Many studies have shown that single-payer would garner net savings for individuals. The trouble is that in order to enact it at the state level, state governments need permission from the federal government to divert Medicare and Medicaid funds toward a single-payer system — a request that is highly unlikely to be granted under the Trump administration. Newsom did not attempt to obtain a federal waiver under the Biden administration, although even if he had he would have been unlikely to succeed given that the Democratic president was also an opponent of single-payer.
Ironically, in 2017, Newsom declared on the social media platform X, “I’m tired of politicians saying they support single payer but that it’s too soon, too expensive or someone else’s problem.” Within a few years, he had become precisely such a politician.

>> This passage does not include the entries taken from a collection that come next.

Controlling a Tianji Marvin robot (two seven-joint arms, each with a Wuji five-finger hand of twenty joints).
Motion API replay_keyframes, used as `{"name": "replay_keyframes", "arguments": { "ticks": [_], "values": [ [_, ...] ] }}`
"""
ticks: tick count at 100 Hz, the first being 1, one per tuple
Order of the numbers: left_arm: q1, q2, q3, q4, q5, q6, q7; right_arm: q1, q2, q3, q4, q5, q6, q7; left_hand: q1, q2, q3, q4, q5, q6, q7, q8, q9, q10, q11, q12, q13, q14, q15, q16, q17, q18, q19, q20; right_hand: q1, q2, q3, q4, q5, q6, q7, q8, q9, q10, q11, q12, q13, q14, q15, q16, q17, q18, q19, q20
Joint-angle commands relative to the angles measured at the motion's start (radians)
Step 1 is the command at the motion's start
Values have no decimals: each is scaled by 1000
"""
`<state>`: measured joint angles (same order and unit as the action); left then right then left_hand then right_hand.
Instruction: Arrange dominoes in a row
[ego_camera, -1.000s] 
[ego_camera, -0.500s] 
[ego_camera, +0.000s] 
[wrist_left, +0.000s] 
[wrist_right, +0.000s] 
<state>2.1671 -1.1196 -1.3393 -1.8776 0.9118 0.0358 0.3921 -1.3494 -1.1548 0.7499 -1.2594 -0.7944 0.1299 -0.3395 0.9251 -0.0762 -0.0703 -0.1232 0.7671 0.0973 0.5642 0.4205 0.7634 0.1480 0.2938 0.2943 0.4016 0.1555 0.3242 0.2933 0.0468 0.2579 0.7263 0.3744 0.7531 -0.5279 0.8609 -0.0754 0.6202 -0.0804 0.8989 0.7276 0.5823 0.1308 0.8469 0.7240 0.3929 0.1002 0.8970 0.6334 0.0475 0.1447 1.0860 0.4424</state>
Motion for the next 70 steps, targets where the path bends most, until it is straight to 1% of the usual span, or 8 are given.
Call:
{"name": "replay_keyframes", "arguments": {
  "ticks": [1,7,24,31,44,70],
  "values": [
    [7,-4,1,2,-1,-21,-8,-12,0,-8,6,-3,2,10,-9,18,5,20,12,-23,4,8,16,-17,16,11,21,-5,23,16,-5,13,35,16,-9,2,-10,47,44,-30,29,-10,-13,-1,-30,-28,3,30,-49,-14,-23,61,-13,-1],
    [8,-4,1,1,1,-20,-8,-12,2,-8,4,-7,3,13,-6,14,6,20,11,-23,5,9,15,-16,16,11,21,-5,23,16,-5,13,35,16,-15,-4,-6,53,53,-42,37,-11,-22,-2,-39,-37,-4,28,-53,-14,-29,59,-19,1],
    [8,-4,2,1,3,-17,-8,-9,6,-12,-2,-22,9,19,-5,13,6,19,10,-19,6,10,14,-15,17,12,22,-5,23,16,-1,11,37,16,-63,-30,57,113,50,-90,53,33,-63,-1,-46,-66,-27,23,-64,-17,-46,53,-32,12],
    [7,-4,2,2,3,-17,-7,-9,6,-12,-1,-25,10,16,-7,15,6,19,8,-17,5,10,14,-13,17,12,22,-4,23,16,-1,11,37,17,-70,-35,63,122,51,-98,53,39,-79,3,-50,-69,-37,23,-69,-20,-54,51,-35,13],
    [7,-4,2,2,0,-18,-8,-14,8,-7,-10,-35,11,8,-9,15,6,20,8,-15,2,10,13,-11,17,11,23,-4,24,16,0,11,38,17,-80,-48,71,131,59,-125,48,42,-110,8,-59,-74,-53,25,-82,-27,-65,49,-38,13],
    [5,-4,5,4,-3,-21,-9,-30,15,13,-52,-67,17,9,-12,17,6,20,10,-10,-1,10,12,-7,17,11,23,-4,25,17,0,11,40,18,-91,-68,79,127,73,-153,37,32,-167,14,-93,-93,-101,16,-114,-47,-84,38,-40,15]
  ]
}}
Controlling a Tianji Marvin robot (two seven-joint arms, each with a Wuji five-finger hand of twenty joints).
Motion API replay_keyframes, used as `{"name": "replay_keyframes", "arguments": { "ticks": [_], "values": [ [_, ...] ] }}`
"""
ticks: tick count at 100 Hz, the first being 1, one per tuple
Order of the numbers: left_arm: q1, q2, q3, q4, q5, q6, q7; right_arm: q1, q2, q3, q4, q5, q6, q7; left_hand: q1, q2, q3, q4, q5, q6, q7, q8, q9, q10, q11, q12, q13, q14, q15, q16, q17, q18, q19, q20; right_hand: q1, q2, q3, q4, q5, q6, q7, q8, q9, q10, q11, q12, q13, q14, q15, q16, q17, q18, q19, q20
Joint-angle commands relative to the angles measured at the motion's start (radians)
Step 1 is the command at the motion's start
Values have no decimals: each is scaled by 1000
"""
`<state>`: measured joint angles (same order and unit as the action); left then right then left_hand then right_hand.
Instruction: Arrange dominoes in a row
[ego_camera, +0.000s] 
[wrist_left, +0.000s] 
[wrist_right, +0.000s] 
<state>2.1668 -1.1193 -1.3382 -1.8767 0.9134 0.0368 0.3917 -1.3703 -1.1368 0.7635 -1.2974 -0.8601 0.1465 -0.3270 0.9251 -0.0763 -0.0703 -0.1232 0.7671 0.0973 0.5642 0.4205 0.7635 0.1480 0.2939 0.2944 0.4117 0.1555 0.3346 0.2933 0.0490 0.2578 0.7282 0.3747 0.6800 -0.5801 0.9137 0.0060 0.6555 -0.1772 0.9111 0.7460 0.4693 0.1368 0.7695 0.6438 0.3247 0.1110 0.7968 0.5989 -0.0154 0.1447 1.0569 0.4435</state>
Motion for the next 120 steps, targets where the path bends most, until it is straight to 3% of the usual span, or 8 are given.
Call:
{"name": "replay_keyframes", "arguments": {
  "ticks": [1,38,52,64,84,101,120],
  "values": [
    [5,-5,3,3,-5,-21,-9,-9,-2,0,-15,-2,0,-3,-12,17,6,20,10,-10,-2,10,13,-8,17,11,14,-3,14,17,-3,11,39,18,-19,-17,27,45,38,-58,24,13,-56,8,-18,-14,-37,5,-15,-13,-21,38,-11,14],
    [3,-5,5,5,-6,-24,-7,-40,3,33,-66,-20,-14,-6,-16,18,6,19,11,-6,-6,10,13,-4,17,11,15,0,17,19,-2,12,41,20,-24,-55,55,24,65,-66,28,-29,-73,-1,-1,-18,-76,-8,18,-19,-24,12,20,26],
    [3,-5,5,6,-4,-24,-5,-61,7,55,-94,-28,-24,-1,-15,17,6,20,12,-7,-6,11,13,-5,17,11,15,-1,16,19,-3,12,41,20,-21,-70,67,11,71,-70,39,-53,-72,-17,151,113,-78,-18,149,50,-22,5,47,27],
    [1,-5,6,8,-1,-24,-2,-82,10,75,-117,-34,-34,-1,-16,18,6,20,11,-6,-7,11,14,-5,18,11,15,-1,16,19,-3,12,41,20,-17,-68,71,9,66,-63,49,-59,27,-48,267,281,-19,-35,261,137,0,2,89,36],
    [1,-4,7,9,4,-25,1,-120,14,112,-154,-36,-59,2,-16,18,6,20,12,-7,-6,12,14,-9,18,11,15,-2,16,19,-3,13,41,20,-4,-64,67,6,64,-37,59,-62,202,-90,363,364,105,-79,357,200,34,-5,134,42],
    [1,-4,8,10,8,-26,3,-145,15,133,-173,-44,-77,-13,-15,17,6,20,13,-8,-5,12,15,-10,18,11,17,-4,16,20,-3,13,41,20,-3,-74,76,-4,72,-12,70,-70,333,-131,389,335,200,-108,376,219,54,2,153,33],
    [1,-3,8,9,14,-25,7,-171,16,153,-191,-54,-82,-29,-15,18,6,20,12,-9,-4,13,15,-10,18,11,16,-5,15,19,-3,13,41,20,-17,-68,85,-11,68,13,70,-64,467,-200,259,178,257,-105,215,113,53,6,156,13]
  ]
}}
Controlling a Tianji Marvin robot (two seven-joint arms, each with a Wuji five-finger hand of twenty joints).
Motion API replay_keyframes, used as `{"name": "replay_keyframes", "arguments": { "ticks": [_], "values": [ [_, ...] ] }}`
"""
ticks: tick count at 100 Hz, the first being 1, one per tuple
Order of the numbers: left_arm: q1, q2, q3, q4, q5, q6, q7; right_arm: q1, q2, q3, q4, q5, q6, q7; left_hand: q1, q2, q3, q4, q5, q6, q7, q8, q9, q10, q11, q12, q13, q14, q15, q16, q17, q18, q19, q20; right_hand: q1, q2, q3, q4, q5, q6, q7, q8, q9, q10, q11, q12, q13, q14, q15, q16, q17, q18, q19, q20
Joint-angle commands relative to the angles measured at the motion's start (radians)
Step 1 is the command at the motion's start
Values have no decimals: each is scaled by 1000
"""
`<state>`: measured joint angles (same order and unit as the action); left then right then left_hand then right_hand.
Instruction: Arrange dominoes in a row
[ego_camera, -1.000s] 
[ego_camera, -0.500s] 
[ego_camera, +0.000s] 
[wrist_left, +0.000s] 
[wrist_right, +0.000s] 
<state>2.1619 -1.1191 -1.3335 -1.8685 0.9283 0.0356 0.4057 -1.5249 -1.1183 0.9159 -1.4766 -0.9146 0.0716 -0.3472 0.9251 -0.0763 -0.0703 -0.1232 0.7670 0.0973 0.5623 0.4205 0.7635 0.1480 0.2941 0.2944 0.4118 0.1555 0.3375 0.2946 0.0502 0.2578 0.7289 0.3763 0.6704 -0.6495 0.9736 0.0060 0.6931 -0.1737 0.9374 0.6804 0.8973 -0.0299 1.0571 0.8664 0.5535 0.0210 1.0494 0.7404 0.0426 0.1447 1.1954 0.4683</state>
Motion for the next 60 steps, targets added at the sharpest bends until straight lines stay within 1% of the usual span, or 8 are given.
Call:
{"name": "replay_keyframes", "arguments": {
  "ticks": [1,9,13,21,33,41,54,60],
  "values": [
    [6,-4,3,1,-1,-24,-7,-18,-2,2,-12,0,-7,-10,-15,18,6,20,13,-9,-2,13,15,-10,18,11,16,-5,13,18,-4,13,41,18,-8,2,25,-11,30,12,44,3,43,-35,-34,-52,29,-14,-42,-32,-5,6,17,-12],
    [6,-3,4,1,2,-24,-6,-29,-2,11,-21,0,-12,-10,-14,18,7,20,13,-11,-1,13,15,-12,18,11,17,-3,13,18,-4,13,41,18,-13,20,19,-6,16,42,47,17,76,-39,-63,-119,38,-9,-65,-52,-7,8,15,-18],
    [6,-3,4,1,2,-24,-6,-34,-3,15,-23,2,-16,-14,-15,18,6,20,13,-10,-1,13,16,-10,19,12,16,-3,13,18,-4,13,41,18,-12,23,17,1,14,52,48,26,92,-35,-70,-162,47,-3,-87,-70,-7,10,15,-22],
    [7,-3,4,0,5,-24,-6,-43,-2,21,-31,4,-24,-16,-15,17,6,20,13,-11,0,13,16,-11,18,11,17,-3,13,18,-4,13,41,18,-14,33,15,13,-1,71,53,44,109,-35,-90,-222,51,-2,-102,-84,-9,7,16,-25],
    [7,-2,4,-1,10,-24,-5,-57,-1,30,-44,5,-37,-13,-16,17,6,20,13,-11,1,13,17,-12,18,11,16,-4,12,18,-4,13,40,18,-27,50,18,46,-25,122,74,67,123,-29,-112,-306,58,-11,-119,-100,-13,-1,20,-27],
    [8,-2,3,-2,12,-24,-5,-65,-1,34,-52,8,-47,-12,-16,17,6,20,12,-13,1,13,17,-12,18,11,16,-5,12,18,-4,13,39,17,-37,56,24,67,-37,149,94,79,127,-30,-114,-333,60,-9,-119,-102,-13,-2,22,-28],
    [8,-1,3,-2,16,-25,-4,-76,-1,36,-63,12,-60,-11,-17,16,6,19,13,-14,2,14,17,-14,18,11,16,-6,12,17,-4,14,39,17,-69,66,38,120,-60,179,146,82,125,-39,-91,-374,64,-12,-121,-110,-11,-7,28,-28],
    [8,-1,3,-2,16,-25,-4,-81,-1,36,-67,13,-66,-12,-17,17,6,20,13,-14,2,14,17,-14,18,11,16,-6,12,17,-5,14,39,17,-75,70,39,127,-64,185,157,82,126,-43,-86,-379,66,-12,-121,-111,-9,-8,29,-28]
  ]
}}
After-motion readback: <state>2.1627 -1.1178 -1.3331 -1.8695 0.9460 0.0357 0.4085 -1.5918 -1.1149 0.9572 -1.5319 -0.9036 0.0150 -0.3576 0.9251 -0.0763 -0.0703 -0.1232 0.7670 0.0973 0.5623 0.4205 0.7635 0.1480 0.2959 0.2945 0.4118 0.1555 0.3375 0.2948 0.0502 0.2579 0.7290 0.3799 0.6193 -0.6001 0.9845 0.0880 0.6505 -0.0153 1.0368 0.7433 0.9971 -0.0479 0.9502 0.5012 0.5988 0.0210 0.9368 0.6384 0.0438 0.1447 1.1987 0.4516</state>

Worse, Newsom’s touted substitute for single-payer — “universal access to healthcare coverage” — is about to come apart at the seams. In October 2025, his administration warned that health care costs were about to double thanks to congressional inaction, with insurance premiums for state insurance exchange plans potentially jumping by a whopping 97 percent. To make matters worse, Newsom just released a state budget that includes cuts to immigrants’ health care coverage — the same funding that helped achieve the near-universal health coverage of which he previously boasted.
“We have the money there,” said Song in response to the looming health care crisis. “We just have to make a more efficient system, which is a single-payer system, but we need somebody to champion that.”